__Exercise requirements__: For the data below, please report each line where the word "item" is found.

═════ Given entries

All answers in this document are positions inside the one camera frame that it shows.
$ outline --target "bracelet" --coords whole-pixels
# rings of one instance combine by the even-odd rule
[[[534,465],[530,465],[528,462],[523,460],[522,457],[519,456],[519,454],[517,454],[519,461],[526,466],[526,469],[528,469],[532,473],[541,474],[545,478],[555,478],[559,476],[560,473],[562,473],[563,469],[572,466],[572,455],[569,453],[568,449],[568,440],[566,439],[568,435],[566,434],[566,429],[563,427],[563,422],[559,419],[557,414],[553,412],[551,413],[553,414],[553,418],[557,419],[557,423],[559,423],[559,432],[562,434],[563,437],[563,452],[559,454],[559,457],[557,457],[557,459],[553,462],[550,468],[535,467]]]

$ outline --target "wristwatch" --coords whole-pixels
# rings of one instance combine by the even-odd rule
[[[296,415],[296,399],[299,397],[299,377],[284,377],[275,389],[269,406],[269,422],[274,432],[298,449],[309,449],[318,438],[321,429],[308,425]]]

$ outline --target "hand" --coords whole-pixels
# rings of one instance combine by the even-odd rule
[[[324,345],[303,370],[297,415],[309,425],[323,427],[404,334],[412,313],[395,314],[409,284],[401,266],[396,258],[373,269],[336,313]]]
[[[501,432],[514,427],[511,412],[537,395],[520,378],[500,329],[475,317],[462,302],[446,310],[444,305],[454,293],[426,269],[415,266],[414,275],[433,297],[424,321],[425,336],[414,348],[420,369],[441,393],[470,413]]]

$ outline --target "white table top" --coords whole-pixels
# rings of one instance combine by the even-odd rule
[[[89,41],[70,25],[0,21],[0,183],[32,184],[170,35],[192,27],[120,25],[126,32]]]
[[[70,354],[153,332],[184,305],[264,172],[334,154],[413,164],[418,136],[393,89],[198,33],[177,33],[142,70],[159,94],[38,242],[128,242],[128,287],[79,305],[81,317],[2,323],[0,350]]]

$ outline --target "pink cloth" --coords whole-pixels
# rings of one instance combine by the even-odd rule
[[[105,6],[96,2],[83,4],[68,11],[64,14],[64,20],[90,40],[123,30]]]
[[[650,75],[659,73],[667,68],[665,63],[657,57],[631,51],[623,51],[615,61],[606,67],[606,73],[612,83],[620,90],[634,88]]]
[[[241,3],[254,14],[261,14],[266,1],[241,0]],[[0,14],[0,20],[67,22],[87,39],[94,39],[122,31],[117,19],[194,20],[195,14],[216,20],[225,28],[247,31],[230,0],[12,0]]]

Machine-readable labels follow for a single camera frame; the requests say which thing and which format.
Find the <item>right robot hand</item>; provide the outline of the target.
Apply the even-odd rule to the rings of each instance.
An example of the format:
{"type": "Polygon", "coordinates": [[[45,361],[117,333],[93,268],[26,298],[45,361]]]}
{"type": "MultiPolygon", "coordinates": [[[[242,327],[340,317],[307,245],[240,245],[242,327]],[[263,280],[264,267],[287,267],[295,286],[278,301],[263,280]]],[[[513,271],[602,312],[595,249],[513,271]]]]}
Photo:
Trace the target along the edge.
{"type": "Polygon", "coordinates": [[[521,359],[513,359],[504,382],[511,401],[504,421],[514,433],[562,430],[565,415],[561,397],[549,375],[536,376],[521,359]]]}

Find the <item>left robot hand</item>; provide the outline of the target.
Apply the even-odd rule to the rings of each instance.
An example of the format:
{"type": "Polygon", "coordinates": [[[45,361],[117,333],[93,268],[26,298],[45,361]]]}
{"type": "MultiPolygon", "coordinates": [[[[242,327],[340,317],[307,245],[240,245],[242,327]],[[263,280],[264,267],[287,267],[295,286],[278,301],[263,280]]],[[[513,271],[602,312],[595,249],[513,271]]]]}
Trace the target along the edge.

══════════

__Answer to this problem__:
Find the <item>right robot hand</item>; provide the outline of the target.
Find the <item>left robot hand</item>; provide the outline of the target.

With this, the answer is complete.